*** Collected material ***

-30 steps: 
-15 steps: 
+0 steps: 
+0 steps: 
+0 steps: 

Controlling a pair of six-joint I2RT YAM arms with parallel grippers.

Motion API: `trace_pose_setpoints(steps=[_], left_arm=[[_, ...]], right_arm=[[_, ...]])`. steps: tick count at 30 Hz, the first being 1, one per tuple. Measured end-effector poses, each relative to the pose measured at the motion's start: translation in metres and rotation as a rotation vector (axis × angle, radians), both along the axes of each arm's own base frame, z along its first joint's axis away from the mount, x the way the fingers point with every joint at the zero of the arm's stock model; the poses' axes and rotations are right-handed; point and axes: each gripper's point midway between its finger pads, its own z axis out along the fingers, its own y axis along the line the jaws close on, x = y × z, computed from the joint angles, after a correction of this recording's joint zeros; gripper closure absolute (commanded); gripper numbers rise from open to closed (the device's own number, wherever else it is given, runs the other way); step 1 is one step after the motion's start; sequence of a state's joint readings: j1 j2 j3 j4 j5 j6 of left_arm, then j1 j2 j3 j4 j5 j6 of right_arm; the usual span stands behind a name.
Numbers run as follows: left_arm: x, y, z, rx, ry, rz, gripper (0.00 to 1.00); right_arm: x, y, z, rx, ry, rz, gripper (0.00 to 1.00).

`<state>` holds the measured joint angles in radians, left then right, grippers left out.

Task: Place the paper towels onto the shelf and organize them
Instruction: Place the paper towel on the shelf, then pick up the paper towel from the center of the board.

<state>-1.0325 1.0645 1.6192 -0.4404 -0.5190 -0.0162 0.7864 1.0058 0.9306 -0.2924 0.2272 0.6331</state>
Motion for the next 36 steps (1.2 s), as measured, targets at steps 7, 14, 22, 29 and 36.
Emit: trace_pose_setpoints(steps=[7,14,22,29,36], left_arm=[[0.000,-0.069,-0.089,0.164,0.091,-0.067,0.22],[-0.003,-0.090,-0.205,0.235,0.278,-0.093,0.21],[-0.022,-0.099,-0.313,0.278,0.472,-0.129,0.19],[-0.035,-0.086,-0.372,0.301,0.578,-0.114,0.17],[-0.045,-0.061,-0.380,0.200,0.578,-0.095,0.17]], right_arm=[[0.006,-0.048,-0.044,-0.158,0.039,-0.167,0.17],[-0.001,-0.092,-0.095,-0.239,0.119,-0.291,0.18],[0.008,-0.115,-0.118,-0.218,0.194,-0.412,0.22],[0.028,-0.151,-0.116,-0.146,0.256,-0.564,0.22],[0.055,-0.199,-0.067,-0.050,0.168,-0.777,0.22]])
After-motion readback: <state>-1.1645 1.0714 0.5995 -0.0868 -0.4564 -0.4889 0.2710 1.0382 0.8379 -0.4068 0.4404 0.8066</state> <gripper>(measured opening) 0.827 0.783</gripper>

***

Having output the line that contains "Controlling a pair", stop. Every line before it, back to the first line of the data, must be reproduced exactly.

-30 steps: 
-15 steps: 
+0 steps: 
+0 steps: 
+0 steps: 

Controlling a pair of six-joint I2RT YAM arms with parallel grippers.

This exercise has now been fully answered.